> **Work instruction**:
Copy out again, unchanged, the listing below from the line that has "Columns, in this" through the line that has "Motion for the".
(Information supplied Opens)
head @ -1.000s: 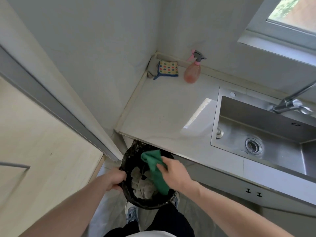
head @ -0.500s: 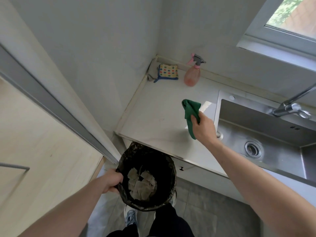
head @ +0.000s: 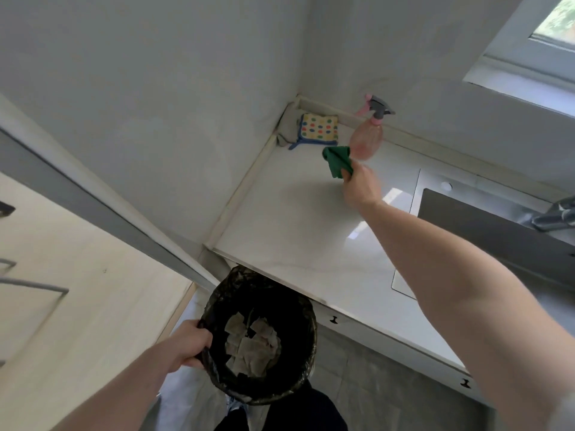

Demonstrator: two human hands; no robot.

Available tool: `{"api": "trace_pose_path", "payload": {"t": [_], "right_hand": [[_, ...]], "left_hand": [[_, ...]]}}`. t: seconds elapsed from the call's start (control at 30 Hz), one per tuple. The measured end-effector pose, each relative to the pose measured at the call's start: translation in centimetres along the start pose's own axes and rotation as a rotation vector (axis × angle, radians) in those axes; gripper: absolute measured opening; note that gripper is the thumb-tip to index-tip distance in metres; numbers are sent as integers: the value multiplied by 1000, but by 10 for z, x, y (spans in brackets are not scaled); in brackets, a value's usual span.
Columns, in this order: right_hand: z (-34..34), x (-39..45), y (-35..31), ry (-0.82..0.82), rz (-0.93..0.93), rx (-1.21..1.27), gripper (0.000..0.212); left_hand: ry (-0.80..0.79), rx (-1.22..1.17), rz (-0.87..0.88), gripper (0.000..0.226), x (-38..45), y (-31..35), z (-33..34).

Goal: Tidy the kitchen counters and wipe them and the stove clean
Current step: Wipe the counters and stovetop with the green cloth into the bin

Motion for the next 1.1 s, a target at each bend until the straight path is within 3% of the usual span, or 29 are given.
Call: {"api": "trace_pose_path", "payload": {"t": [0.17,0.3,0.53,0.87,0.97,1.1], "right_hand": [[61,9,-9,-178,58,23,31],[105,-10,-8,-322,36,-199,56],[98,-49,-28,-244,-166,-322,31],[108,-162,-48,-297,-303,-220,32],[96,-168,-45,-292,-268,-151,30],[62,-143,-33,-141,-133,-44,28]], "left_hand": [[16,-54,-15,33,6,-8,5],[23,-86,-27,32,9,-13,9],[-2,-77,-26,38,10,-17,13],[-1,-30,16,35,-2,-10,12],[-3,-22,25,35,-4,-10,8],[-5,-19,39,32,-9,-6,6]]}}
Point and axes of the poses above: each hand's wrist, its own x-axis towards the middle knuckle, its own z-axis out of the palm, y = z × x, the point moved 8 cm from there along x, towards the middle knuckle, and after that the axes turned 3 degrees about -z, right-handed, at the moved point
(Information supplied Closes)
> **Written response**:
Columns, in this order: right_hand: z (-34..34), x (-39..45), y (-35..31), ry (-0.82..0.82), rz (-0.93..0.93), rx (-1.21..1.27), gripper (0.000..0.212); left_hand: ry (-0.80..0.79), rx (-1.22..1.17), rz (-0.87..0.88), gripper (0.000..0.226), x (-38..45), y (-31..35), z (-33..34).

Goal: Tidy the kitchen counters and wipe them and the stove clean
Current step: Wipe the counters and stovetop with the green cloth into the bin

Motion for the next 1.1 s, a target at each bend until the straight path is within 3% of the usual span, or 29 are given.

The output is finished, and nothing else is needed.